Here is a little research for you to consider:
“Therefore every person born within the United States, its territories or districts, whether the parents are citizens or aliens, is a natural born citizen in the sense of the Constitution, and entitled to all the rights and privileges appertaining to that capacity.” William Rawle, 1826, “A View of the Constitution of the United States”
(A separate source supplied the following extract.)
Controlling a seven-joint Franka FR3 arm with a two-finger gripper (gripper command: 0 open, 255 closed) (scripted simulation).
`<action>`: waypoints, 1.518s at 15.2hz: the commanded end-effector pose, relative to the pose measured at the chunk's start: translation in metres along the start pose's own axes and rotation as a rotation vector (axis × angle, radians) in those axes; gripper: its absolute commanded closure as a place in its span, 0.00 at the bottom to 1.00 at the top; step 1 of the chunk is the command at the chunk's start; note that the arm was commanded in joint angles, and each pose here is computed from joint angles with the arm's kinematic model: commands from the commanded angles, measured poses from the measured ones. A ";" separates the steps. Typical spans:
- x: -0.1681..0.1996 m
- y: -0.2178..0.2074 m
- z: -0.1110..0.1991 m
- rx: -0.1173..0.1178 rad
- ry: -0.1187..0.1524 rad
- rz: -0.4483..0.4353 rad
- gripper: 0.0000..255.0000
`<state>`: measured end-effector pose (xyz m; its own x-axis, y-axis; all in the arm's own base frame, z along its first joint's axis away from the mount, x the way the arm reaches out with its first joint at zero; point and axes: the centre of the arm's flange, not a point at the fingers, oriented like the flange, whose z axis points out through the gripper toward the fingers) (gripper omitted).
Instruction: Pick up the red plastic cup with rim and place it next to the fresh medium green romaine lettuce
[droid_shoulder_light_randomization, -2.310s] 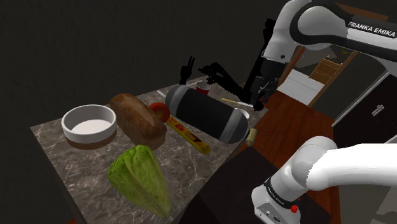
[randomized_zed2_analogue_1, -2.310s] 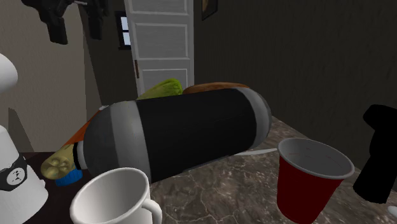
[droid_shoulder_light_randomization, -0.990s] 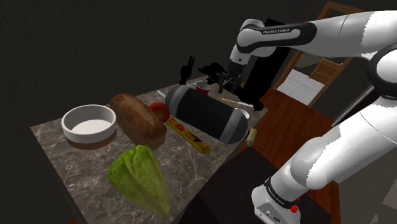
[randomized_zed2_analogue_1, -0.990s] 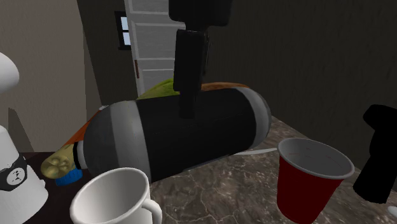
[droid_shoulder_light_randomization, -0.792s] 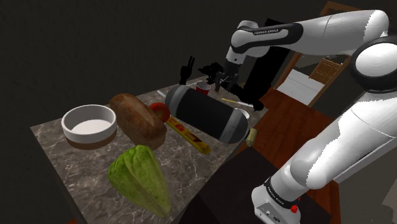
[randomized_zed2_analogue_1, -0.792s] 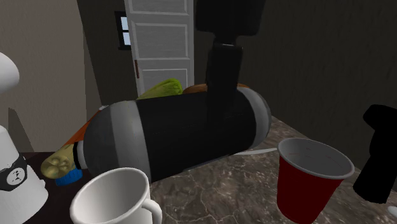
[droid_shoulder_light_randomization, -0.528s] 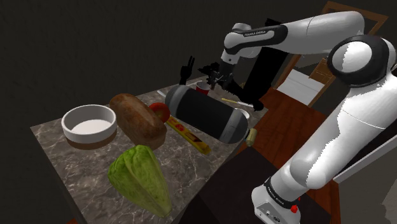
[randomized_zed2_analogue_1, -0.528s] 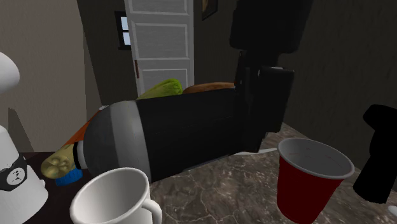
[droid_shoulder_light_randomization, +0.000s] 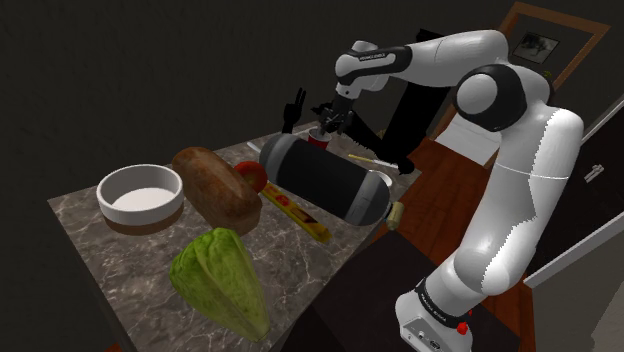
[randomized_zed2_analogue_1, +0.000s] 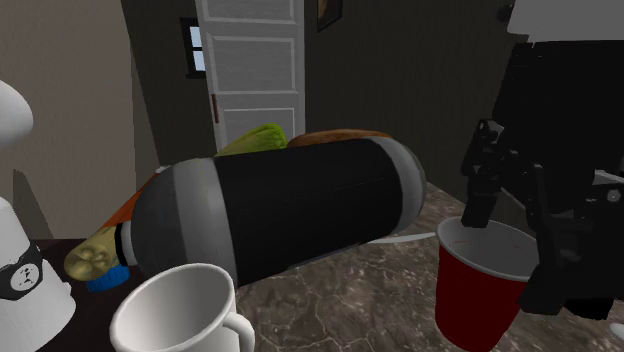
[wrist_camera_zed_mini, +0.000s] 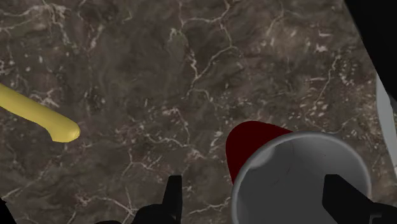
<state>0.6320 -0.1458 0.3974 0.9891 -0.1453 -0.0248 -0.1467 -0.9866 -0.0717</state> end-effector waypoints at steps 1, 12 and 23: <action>0.007 0.003 0.005 -0.001 0.005 0.000 0.00; 0.007 0.003 0.040 -0.001 0.005 0.000 0.00; 0.007 0.003 0.040 -0.001 0.005 0.000 1.00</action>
<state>0.6377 -0.1474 0.3580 0.9890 -0.1465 -0.0187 -0.1474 -0.9865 -0.0708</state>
Alright! We are back to resolving dicta.
Nal, will you please double check BFF’ work?
Thanks again, Nal.
Otteray Scribe,
Alas, there are currently no know drugs to help control Obama Derangement Syndrome–a malady from which all birthers (and most on the right, it seems) suffer. Milder forms can be recognized by the victim labeling the president as “liberal”, “progressive”, or “socialist”; in more severe cases “communist” or even “nazi”; and in the most severe cases present as birthism.
Komfort,
No, there isn’t anything to stop a US-born child of OBL from being a natural born citizen–except the fact that President Obama put a bullet in his head so he wont be having any more children. However, there are many other safeguards that would prevent such a person from becoming POTUS…
What did the US Department of State, circa Obama’s birth, have to say? Has Madison rendered their Policy, or lack thereof, moot? Has Madison nullified all dual citizens of their second allegiance?
Powerful stuff.
I will venture back when BFF posts something, or when Nal is done thinking about WKA’s dicta.
Blame the framers for not having the forsight to think of al queda. Such is the problem with strict originalist interpretation as obviously the world has changed. Madison, for eexample, didn’t think the Constitution or the Law of Nations allowed deportation of aliens from nations were are not at war with.